Wczoraj zaczęło się doraźne łatanie dziur w jezdniach zniszczonych przez zimę. Dziury wypełniane są prowizorycznie „masą mineralno-bitumiczną”.
Takie prace prowadzono wczoraj na al. Witosa, gdzie z powodu złego stanu nawierzchni obowiązuje ograniczenie prędkości do 30 km/h.
– To ograniczenie jest bezsensowne, 30 km/h blokuje ruch – twierdzi radny Eugeniusz Bielak (PiS).

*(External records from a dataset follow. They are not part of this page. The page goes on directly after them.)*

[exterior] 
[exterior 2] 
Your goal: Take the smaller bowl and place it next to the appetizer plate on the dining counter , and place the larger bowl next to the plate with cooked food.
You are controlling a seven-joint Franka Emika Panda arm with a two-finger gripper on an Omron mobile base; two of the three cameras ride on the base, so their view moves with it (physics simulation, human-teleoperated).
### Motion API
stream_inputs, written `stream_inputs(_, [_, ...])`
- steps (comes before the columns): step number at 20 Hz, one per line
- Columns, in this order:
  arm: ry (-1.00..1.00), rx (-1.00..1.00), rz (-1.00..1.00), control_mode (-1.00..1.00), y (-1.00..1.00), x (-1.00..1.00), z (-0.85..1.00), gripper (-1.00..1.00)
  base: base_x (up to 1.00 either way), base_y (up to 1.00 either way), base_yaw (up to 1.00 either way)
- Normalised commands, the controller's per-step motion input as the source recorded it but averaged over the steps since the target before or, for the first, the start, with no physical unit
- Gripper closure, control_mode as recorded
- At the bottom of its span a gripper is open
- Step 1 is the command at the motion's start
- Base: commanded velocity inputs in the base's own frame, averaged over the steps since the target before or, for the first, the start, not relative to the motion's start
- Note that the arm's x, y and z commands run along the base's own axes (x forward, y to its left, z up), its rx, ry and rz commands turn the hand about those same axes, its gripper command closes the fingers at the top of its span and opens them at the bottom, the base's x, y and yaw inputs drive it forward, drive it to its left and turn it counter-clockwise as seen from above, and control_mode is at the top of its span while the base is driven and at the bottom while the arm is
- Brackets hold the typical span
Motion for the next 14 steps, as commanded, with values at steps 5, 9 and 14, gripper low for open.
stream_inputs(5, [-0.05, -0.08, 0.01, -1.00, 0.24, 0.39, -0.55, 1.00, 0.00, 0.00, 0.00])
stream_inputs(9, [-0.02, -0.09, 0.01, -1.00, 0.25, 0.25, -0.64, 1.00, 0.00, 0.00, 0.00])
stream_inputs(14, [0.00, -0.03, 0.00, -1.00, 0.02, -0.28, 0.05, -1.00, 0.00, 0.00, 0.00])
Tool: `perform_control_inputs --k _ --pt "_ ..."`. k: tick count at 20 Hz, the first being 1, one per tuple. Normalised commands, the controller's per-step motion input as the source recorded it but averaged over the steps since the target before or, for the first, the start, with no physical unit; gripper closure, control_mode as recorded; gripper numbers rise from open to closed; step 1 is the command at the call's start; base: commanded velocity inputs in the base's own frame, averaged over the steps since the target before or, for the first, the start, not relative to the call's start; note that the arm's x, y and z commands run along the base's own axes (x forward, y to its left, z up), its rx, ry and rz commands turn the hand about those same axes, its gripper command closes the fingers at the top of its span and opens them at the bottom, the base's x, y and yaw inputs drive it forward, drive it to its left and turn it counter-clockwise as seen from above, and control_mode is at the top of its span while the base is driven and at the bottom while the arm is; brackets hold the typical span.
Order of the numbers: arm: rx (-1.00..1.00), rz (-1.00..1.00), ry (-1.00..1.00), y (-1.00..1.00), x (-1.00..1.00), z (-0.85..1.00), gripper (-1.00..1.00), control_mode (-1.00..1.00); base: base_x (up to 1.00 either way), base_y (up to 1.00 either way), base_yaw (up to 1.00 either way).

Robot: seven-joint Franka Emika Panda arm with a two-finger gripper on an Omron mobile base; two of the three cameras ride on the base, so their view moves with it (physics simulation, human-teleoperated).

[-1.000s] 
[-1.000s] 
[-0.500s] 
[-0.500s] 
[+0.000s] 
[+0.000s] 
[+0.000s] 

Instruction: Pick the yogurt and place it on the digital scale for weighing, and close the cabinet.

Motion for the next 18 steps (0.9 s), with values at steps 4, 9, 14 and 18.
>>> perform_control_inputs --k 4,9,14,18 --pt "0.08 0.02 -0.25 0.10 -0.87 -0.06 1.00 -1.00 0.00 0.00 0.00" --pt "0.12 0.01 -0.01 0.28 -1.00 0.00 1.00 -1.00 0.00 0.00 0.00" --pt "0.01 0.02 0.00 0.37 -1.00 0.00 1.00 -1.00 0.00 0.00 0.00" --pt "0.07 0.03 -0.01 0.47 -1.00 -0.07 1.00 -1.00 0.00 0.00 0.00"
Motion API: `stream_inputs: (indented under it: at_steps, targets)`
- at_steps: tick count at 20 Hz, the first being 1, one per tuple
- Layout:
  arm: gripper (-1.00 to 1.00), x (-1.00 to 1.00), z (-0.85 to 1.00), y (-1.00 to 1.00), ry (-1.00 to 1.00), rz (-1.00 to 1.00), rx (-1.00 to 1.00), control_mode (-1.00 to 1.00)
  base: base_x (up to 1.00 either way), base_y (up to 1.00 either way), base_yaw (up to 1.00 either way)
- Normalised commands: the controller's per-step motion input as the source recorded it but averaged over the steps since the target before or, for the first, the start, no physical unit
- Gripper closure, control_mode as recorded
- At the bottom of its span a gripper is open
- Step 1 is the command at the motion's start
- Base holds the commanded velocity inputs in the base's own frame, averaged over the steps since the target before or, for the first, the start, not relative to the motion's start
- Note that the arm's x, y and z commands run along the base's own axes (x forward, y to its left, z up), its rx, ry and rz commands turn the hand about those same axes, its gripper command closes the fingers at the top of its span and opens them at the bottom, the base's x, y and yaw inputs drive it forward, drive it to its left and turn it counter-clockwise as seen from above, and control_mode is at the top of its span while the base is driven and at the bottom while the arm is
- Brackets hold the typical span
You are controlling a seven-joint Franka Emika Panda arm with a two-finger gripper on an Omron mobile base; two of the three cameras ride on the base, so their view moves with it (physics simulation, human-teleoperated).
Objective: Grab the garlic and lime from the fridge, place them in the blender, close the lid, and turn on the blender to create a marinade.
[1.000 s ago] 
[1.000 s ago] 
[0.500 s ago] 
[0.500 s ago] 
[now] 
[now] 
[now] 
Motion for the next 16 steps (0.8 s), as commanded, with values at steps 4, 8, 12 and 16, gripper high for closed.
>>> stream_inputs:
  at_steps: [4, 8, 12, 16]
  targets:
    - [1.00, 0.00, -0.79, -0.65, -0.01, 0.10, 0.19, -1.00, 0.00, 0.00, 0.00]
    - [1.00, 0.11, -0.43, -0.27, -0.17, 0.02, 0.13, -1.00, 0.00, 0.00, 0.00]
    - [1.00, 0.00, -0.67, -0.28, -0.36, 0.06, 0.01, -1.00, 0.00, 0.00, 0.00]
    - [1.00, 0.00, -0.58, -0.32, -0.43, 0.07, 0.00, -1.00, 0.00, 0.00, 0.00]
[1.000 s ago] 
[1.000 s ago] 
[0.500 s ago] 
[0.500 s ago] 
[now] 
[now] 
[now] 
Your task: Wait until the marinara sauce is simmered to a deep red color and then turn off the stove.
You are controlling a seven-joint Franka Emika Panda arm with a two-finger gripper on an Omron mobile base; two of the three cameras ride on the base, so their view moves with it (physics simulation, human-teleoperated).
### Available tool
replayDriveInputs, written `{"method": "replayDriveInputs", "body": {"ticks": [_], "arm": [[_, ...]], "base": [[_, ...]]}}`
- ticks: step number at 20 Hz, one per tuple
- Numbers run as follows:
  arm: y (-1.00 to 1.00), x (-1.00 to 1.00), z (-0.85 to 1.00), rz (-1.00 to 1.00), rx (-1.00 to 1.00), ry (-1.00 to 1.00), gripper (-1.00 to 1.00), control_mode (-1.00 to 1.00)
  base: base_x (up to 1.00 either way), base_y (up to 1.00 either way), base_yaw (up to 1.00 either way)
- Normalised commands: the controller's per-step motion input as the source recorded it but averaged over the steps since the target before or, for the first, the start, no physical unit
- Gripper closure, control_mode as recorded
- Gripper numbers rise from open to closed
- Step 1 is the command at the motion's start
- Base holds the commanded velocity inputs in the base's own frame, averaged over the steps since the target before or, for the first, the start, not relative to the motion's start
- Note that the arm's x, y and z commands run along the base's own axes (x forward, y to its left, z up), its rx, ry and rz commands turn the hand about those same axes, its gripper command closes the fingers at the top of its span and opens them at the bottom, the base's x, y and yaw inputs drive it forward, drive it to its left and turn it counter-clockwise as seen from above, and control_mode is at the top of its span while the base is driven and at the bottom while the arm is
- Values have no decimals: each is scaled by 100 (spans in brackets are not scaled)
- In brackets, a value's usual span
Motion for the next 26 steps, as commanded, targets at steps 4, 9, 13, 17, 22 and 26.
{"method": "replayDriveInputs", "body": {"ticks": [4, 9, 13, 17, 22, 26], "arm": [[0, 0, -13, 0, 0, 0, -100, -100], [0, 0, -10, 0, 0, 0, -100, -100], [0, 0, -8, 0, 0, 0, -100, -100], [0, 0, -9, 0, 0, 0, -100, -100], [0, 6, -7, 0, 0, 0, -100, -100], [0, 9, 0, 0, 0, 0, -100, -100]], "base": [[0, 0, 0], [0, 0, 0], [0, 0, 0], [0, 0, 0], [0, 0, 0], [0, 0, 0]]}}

Ratusz przekonuje, że zmiany wprowadzono w trosce o bezpieczeństwo ruchu. Takie same ograniczenia, o czym już wcześniej informowaliśmy, wprowadzono także na wielu innych podziurawionych ulicach: Nadbystrzyckiej od Zana do Głębokiej, Głębokiej od Narutowicza do Wileńskiej, Sowińskiego od Głębokiej do Radziszewskiego, Mościckiego, Kunickiego od Wyścigowej do Staffa, Chemicznej od Krańcowej do Grenadierów, na ul. Grafa i ul. Zorza.
– Ograniczenie prędkości na tych odcinkach będzie obowiązywać do naprawy nawierzchni – zapowiada Urząd Miasta.